The attacks that are part of multiple ongoing phishing campaigns dubbed as the “Compact” Campaign, active since early 2020, have now started to bypass secure email gateways (SEGs) when targeting victims.
First detected by the WMC Global Threat Intelligence Team, the “Compact” Campaign phishing operation stole an estimated 400,000 Outlook Web Access (OWA) and Office 365 credentials since December 2020.
“Phishers continue to find success in using compromised accounts on email marketing services to send malicious emails from legitimate IP ranges and domains,” Microsoft’s security experts said on March 23 on Twitter.
Attackers take advantage of the configuration settings that make sure emails are delivered even if the security solution detects phishing.
Attackers camouflage their phishing emails as notifications from popular video conferencing services (Zoom), and various security and productivity products.
One tactic allows threat actors to pose as owners of secure email gateways and send fake emails from trusted domains.

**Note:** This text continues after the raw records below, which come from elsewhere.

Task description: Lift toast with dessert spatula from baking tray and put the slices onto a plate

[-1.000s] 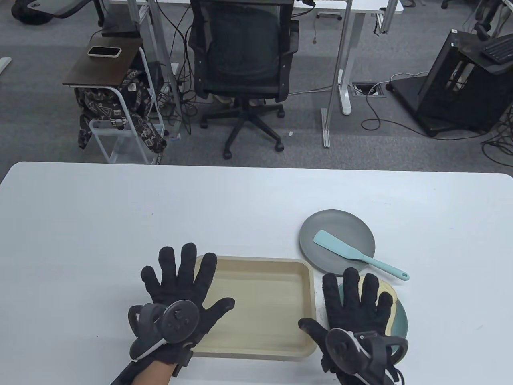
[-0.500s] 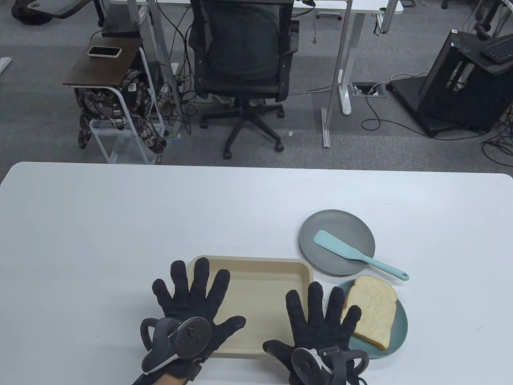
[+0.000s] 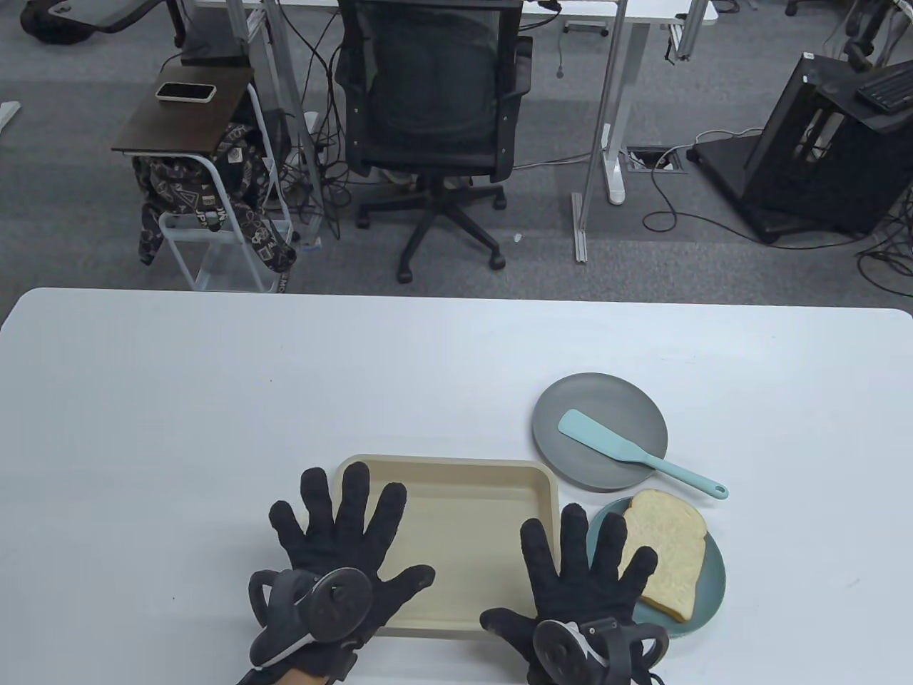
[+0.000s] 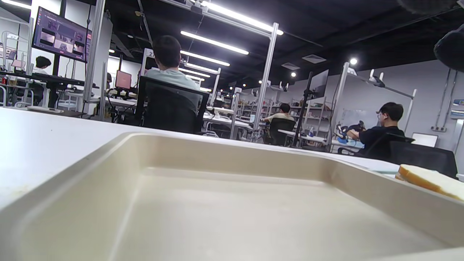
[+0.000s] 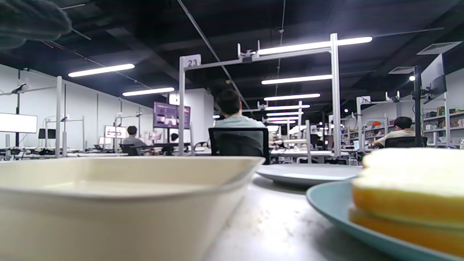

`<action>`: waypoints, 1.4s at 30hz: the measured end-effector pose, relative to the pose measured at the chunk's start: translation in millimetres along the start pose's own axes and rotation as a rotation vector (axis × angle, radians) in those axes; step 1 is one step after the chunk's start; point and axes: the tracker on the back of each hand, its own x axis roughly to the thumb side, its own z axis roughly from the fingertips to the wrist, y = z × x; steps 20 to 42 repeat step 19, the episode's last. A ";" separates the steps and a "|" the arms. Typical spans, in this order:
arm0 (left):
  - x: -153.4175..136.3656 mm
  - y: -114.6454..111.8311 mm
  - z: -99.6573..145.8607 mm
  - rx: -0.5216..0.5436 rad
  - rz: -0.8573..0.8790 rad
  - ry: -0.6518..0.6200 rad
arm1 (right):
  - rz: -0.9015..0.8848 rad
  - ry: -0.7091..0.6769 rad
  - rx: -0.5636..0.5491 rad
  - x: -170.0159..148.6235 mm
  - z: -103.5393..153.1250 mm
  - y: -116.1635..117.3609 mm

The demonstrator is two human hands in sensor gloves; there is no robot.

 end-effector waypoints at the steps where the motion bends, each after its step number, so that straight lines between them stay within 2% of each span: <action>1: 0.3 -1.7 -1.2 -0.010 -0.004 0.001 | -0.007 0.004 0.004 -1.8 -0.8 1.1; 11: -2.2 -6.7 -0.2 -0.028 0.011 0.008 | -0.010 0.021 0.059 -9.0 -1.1 10.2; 19: -7.4 -5.6 4.4 -0.015 0.030 0.010 | -0.024 0.065 0.044 -19.7 -2.7 1.6; 42: -7.4 -5.6 4.4 -0.015 0.030 0.010 | -0.024 0.065 0.044 -19.7 -2.7 1.6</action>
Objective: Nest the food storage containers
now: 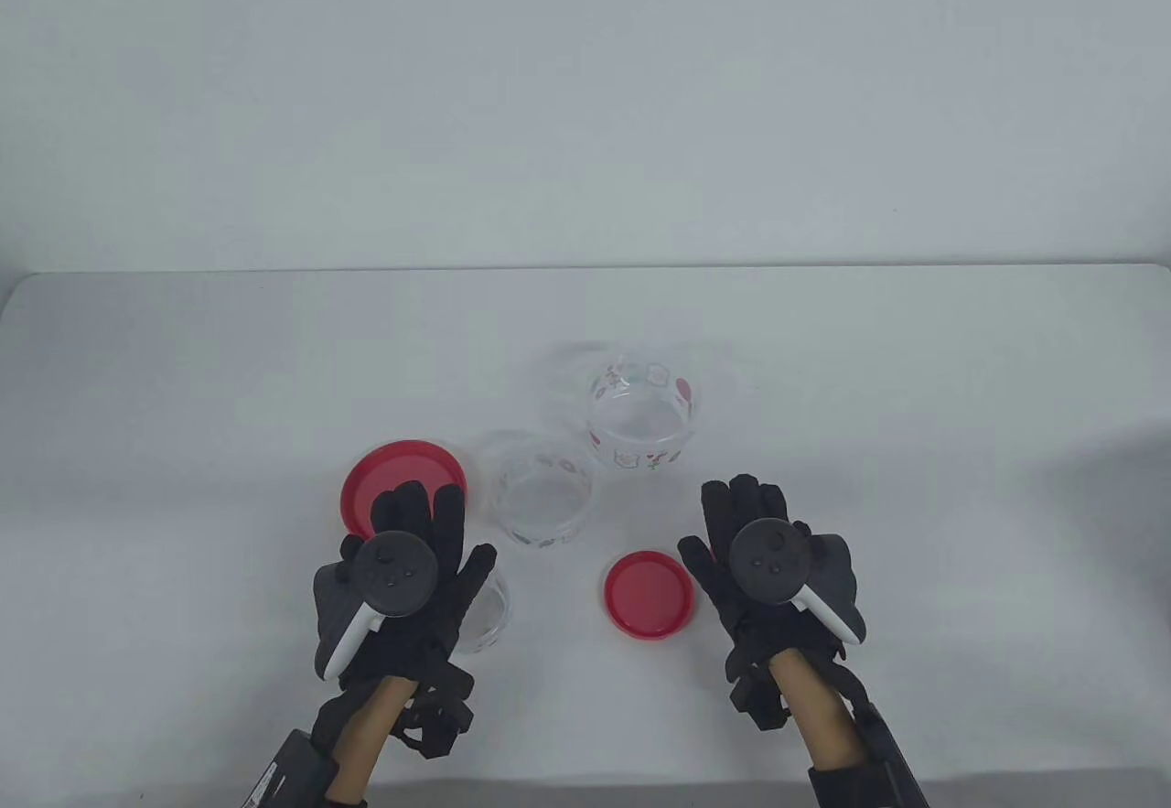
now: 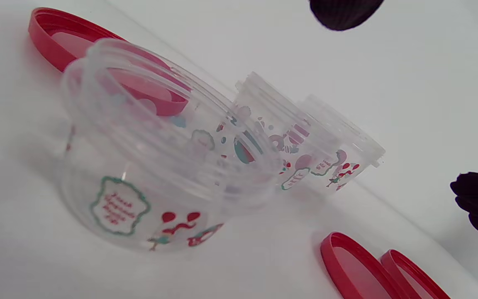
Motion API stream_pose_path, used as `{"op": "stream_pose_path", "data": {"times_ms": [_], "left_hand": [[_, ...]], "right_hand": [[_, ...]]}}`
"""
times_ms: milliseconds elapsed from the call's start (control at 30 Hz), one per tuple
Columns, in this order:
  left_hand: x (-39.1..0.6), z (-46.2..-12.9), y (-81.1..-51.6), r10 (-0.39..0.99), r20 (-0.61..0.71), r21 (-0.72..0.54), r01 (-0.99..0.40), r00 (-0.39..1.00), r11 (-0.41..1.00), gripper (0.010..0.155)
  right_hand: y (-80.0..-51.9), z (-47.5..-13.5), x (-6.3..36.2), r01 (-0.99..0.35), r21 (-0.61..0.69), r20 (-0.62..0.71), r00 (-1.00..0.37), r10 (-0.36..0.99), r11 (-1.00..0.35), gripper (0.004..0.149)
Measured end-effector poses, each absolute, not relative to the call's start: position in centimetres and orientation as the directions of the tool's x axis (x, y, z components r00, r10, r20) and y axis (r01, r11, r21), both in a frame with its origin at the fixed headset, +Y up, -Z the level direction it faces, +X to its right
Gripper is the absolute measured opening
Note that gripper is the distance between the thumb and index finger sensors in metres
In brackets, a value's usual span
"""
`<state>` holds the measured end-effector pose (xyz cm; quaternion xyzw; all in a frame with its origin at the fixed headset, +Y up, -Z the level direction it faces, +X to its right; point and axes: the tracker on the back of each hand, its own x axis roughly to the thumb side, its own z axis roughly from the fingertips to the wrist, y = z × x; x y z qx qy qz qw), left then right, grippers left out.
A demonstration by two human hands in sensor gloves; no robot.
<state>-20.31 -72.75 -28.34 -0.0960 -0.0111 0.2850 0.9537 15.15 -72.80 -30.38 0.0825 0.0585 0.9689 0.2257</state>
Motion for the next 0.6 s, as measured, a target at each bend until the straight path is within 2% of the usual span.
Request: {"op": "stream_pose_path", "data": {"times_ms": [600], "left_hand": [[-20.04, -28.08, -72.49, 0.555, -0.001, -0.179, -0.546, 0.832, 0.818, 0.073]], "right_hand": [[-72.75, -30.40, 15.44, -0.455, 0.160, 0.115, -0.873, 0.474, -0.876, 0.069]]}}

By using compromised accounts for email delivery services like SendGrid and MailGun, they take advantage of secure email gateways and get through security checks.
Once phishing messages land in the targets’ inboxes and the victim clicks on embedded hyperlinks, the attackers use phishing landing pages that mimic various Microsoft login pages.
“In December, the landing page impersonated the Outlook Web App brand to trick targets into entering their credentials,” WMC Global said in their report. “In January, the attacks changed to mimic Office 365 brand, likely to capture more employee credentials.”
Fake emails (Microsoft)
The phishing operation continues to evolve, according to researchers. It now abuses Amazon Simple Email Service (SES) and the Appspot cloud computing platform to generate multiple phishing URLs and distribute phishing emails.
“We shared our findings with Appspot, who confirmed the malicious nature of the reported URLs and used the shared intelligence to find and suspend additional offending projects on Appspot,” Microsoft said.
Since the Compact Campaign uses compromised email marketing accounts, Microsoft advised that organizations review their email flow rules for broad exceptions that may be letting phishing emails through.